When I use Forth, it's often for high-level applications[0] with the performance critical words written in assembly. So this keeps the complexity relatively low as opposed to writing the whole thing in Forth.

[0] https://github.com/siraben/zkeme80/blob/master/src/bootstrap...


If you program Forth like it's C, and then use a non-optimizing compiler, you're going to have a bad time (e.g. 10/20x slowdowns).

I've written Forth compilers that generated output that was ~25% slower than optimized assembly, without putting that much work into it. There are companies that will sell you a much better compiler [0], at prices even approachable to hobbyists.

[0] - https://www.mpeforth.com/software/pc-systems/vfx-forth-for-l...


FWIW: The URL is being truncated right at the "...for-linux" part. I was mildly surprised.

This particular distribution also ships with GTK+.

That being said, a simple "3 2 1 ?" (I was unsure what word would dump the stack) SIGSEGVs quite consistently.

It's also 32-bit, and the backtrace handler produces "XXXX:XXXX" style addresses (?).


You’re dereferencing an invalid pointer with a variable lookup; try “3 2 1 .s” ... there’re some good ANS Forth gems here [0].

[0] - https://1scyem2bunjw1ghzsf1cjwwn-wpengine.netdna-ssl.com/wp-...


I think the writer use case takes no benefit from Forth. He already has some code and is trying to translate and optimize it. In this case, none of the advantages of Forth matter because he is not doing the development interactively. He was also tied to an existing code architecture that is alien to Forth. A Forth programmer starting from scratch would certainly design things in a way that makes more sense to Forth. Instead, his design clearly benefits a C implementation and goes against the way Forth code is structured.


OP here. This is a really interesting point. My strategy was to keep the highest level functions/words like DrawTile or DrawMenu while writing the underlying Forth and subwords from scratch focusing on performance. Do you have any suggestions that would make "more sense to Forth" as you say?


Not the GP, but I'd recommend the latest edition of _Thinking Forth_[0]; there's a PDF but the soft-cover is worth picking up. It helped change the way I think about Forth (hah), and really, programming in general.

[0] - http://thinking-forth.sourceforge.net/


Although it does not directly help, it gives the general idea:

http://www.ultratechnology.com/levels.htm


Yes, FORTH is an elegant alternative to BASIC on very small systems, not something you should expect high performance from.


To mirror asguy's comment, this only tells us about the performance of this particular FORTH engine, it doesn't tell us about the performance inherit to FORTH (which of course doesn't exist, it's down to the engine).

Whether anyone has made a sophisticated optimising FORTH for 6502, I don't know.

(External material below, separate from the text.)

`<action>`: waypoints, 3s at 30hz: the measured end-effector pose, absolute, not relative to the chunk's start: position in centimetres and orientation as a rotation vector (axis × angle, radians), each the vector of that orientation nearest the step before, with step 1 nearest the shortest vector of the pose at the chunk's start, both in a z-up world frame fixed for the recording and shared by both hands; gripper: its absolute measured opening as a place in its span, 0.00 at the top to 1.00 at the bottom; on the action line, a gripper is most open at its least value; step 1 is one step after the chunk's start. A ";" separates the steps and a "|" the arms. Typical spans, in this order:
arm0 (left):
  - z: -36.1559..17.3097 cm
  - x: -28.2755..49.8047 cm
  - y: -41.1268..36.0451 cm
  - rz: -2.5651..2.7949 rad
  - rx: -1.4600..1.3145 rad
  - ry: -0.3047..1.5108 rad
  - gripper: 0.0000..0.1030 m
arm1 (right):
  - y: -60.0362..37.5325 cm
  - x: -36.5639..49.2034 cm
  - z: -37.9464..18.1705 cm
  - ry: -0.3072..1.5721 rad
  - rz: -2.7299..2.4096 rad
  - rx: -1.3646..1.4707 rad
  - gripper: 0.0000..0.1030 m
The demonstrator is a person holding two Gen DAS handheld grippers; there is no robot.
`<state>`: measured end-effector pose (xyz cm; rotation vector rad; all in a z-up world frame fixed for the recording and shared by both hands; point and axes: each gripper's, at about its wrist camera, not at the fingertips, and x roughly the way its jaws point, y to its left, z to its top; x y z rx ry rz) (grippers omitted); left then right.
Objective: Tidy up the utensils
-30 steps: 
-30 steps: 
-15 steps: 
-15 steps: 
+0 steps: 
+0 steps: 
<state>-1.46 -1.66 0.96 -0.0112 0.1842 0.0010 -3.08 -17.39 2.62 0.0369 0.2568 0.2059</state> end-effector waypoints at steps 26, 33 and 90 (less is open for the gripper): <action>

>this only tells us about the performance of this particular FORTH engine

Yes, exactly. Whatever its other qualities may be, I suspect this particular Forth has overlooked some pretty obvious low hanging fruit, performance-wise. In this[1] post we learn that LOOP puts a 1 on the stack then falls into +LOOP. Although there's elegance (and a memory saving) to that approach, I'm startled that they didn't provide a dedicated definition for LOOP instead. AIUI, implementing LOOP as an instance of +LOOP substantially and needlessly increases the complexity of what gets executed. Yes, I know premature optimization should be viewed with suspicion, but if profiling were performed it's hard to believe LOOP wouldn't be a hot spot! So, I constructively suggest that in this respect at least (and perhaps there are others) this Forth engine could benefit from some tuning up.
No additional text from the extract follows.